We will file the curative petition in the first week of July, senior advocate KTS Tulsi,who represents the victims,said on Thursday.

In a set of grounds which form part of the curative petition,as per the senior lawyer,the victims describe the decision by the Bench led by then Chief Justice of India AM Ahmedi as a concoction of technicalities which sought to efface a monumental human tragedy.

In 1996,the Supreme Court Bench quashed the CBI charge of culpable homicide not amounting to murder,that provided for a maximum 10 years imprisonment and replaced it with the provision for causing death by negligence with a maximum punishment of only two years.

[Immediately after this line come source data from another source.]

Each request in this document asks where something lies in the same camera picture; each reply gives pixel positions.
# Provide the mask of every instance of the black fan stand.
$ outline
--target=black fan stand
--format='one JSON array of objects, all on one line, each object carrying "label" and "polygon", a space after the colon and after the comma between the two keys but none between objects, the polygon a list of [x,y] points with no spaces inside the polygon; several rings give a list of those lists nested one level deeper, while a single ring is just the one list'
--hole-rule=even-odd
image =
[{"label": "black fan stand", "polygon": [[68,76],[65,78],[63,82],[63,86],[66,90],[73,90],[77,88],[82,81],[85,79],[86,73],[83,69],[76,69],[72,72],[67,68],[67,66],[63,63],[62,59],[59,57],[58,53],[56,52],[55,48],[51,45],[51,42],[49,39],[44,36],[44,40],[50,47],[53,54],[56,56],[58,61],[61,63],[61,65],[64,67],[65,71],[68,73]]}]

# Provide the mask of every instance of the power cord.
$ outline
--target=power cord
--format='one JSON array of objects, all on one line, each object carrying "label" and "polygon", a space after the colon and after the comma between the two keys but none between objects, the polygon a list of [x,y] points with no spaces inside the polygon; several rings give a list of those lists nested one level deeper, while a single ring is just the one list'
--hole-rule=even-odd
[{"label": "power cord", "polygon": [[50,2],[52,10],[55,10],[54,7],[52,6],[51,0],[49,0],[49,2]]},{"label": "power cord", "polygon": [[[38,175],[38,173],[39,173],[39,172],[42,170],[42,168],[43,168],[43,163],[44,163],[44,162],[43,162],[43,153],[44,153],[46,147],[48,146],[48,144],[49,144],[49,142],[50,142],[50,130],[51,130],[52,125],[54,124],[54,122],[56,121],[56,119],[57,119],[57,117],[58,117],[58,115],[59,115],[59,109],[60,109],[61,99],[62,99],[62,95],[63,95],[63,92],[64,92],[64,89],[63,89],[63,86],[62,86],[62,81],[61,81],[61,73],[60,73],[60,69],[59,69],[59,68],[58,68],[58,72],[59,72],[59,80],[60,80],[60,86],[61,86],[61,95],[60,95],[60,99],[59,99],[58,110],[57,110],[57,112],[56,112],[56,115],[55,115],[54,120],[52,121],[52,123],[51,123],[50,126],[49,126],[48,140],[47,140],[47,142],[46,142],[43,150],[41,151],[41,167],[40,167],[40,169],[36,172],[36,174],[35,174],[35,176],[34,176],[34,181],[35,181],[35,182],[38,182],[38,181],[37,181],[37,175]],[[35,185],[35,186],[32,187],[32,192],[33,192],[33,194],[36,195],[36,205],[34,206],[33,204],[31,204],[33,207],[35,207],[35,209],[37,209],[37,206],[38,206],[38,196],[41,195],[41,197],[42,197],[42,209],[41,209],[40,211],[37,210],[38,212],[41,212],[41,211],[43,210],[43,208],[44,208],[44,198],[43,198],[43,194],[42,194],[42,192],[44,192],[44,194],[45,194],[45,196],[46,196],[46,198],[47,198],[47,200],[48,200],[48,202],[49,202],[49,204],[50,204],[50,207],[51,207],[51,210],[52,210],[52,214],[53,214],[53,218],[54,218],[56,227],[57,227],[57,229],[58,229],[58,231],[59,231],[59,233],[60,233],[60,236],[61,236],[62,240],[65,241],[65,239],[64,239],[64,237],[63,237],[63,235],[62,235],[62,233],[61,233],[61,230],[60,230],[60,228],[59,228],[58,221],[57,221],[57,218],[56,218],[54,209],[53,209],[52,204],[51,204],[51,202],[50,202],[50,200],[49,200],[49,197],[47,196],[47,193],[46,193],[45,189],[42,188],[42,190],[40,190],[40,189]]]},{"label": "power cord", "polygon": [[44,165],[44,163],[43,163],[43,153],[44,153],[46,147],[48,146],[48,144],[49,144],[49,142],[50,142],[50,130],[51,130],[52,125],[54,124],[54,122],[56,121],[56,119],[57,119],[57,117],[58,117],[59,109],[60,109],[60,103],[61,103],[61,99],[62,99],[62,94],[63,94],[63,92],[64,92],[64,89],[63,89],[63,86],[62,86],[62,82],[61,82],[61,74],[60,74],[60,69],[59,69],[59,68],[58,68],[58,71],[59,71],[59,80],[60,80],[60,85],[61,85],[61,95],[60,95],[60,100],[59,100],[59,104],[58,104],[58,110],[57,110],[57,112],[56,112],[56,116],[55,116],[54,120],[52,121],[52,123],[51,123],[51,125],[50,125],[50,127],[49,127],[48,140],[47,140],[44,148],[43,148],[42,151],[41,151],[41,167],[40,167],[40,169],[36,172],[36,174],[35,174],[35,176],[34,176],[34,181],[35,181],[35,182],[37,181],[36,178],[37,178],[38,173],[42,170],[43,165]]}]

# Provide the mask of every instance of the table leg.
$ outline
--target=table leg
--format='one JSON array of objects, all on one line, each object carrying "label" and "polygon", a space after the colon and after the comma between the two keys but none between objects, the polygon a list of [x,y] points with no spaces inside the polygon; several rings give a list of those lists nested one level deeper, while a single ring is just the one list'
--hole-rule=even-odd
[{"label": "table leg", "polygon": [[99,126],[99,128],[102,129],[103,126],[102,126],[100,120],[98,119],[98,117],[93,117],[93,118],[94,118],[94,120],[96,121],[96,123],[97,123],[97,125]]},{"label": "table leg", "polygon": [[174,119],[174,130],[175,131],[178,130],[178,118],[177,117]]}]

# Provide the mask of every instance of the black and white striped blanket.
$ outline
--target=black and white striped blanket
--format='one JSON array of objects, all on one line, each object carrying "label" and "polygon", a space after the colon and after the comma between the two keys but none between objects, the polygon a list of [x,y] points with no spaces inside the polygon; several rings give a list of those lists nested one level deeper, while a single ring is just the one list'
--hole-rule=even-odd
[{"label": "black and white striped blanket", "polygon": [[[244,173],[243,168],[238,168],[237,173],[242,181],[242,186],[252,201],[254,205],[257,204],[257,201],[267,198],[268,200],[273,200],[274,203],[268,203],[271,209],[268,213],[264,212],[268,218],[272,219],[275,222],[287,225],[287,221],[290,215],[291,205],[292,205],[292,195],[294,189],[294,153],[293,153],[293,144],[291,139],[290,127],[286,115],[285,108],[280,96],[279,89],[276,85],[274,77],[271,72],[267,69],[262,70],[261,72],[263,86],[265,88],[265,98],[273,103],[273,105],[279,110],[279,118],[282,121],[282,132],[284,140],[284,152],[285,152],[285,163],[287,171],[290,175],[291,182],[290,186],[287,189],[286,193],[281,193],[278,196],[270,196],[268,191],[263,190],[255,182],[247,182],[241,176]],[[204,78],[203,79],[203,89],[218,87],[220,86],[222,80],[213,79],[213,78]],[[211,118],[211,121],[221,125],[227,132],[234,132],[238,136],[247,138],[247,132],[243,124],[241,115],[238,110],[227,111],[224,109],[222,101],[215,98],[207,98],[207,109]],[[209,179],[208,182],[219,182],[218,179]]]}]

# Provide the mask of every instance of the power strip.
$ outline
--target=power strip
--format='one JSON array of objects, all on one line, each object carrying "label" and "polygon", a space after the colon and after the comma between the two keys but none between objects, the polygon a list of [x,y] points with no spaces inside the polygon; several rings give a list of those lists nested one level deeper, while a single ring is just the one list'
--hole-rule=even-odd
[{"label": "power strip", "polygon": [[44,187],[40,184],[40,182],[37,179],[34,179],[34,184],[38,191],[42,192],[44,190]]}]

Twenty-six years after the industrial disaster,a Bhopal court on June 7,2010 convicted former Union Carbide India chairman Keshub Mahindra and six others chiefly for criminal negligence and sentenced them to two-year jail term.

The Chief Judicial Magistrate maintained silence about former Union Carbide chairman Warren Anderson in the judgment. Anderson,89,known to be living in the US,had left the country soon after the tragedy and was declared an absconder.

The judgment was a combined effect of confusion,incompetence and cover-up on the part of the investigating and prosecuting agencies. But in case of a monumental tragedy of this nature,this Honourable Court SC ought to have been more careful in either personally scrutinising the material or allowed the trial court to do the same in course of the trial, the petition read.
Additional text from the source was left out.